DATA FOR THIS EXERCISE »

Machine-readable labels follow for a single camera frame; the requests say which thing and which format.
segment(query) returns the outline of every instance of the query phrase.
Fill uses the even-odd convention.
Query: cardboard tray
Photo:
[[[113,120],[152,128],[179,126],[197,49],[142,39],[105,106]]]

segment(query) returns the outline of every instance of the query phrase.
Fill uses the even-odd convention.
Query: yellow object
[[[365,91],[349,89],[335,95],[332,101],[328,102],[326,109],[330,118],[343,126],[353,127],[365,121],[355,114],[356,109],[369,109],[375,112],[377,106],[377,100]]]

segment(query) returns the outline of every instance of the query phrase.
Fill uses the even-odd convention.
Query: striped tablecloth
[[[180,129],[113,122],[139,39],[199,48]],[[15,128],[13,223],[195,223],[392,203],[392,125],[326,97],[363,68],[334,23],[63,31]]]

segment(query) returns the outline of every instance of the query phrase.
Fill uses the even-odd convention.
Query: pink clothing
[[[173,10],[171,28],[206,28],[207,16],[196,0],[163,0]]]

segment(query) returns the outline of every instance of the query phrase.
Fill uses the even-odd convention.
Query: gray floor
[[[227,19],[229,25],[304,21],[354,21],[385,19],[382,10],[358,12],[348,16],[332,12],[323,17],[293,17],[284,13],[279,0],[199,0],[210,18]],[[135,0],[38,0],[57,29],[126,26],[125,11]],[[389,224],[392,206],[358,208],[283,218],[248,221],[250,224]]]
==
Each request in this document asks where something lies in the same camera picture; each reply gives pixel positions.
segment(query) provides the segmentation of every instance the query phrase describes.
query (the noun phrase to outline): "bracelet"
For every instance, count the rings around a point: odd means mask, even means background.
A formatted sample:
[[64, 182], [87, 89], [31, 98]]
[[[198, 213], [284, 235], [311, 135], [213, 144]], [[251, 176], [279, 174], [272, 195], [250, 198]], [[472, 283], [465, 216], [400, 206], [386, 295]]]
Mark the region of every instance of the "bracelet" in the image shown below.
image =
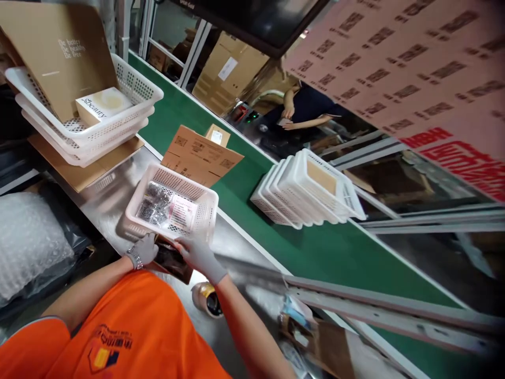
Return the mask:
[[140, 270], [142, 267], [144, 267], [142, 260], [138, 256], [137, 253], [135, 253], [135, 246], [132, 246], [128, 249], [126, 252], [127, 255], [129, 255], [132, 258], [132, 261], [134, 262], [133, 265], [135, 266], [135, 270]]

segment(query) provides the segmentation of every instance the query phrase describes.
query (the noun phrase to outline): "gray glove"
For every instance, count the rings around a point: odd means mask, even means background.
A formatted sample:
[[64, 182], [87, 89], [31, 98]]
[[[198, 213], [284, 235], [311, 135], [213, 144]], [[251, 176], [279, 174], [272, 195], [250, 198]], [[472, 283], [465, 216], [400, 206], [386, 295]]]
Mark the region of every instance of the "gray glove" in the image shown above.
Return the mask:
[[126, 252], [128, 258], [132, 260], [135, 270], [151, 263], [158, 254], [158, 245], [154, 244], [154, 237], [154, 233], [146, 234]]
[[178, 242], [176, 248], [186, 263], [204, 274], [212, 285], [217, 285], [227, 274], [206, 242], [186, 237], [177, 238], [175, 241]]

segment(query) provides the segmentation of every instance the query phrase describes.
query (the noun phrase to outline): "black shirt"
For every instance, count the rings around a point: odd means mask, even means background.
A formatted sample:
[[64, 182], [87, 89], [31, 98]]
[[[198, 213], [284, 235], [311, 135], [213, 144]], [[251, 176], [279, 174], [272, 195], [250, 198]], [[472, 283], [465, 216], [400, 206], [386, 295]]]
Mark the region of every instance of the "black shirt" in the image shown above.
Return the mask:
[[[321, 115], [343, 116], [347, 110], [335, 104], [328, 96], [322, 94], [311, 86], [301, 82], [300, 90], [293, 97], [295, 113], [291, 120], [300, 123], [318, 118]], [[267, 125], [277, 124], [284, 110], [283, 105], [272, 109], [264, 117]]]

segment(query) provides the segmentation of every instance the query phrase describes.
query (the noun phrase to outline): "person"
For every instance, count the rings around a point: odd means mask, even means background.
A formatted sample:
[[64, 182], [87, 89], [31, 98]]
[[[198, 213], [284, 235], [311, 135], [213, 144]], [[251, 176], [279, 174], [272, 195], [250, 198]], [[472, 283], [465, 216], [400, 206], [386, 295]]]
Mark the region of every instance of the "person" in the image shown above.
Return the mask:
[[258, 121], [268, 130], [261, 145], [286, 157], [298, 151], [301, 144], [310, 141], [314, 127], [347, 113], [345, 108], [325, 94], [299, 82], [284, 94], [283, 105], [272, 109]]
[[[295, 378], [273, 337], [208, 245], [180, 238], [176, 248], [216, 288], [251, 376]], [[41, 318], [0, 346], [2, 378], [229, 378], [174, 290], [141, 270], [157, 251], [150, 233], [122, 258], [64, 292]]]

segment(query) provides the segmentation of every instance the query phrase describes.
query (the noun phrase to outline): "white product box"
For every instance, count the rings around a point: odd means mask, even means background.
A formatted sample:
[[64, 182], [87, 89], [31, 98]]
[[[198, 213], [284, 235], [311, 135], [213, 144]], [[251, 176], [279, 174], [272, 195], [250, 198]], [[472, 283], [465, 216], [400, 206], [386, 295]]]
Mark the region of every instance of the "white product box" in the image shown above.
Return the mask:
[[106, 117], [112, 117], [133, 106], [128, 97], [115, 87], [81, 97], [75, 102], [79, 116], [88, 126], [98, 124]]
--
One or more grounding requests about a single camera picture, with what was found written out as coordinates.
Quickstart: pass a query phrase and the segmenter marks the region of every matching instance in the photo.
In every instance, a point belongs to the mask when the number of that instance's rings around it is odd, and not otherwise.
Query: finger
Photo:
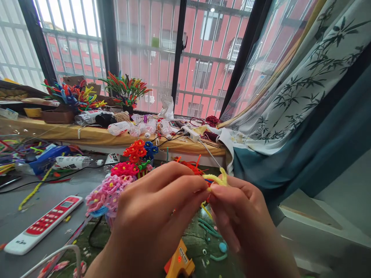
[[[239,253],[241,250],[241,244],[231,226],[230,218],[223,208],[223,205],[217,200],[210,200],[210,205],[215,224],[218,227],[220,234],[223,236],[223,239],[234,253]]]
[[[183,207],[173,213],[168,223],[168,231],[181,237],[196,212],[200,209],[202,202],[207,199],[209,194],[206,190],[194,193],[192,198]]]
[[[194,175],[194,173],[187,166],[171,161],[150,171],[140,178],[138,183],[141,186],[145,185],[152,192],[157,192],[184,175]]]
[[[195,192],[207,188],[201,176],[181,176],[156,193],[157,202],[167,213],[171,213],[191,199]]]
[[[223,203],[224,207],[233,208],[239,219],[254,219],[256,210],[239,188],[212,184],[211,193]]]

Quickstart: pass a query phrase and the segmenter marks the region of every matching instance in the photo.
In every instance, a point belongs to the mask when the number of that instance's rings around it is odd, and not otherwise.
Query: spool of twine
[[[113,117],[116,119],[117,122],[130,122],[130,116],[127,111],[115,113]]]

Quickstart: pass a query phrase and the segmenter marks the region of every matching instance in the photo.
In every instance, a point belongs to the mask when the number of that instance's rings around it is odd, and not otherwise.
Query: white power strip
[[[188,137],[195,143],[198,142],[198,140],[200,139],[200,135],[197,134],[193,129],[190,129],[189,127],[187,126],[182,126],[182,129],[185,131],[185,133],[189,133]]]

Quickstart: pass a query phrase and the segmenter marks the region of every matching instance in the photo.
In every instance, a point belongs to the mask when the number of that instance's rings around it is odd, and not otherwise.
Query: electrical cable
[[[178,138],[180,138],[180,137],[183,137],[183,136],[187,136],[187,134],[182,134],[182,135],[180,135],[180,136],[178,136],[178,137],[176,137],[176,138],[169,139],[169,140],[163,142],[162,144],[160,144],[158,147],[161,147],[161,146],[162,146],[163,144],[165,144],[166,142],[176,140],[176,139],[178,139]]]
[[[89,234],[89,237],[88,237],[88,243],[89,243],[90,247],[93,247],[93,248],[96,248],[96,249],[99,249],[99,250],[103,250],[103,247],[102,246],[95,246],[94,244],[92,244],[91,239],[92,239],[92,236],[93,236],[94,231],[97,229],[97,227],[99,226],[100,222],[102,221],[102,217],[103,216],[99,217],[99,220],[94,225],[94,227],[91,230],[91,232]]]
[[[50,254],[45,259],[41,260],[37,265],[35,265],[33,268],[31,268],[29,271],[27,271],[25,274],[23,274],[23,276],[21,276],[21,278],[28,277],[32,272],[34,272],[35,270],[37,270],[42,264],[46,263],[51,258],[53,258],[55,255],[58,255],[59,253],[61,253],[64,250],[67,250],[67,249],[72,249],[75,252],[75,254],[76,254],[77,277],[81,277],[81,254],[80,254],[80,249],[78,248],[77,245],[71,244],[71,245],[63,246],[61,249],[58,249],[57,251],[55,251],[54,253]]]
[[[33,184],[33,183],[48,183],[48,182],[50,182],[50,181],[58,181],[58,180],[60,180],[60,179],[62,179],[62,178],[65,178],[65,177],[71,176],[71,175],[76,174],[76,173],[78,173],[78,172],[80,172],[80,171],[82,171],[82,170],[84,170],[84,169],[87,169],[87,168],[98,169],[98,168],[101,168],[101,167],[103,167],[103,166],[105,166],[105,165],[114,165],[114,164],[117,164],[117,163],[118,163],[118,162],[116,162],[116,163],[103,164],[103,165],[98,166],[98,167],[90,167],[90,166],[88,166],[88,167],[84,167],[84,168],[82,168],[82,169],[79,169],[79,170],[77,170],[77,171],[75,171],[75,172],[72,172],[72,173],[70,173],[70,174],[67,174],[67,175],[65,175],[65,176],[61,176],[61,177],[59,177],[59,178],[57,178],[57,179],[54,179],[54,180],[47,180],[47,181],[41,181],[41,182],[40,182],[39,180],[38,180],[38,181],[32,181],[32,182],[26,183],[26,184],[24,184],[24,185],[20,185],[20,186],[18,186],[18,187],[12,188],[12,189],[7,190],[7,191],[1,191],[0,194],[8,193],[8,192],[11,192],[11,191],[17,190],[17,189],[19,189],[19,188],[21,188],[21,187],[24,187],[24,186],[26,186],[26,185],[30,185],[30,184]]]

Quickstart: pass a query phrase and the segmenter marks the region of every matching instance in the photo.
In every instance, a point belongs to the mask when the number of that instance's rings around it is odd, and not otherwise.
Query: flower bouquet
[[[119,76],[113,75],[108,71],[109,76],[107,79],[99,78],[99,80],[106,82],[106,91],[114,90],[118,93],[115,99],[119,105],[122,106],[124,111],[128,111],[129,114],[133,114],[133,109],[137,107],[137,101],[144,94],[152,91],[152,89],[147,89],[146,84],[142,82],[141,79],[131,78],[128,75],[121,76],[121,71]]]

EXERCISE REQUIREMENTS » Say how many of the lines above include the string "glove", and give no other words.

ANSWER SECTION » 2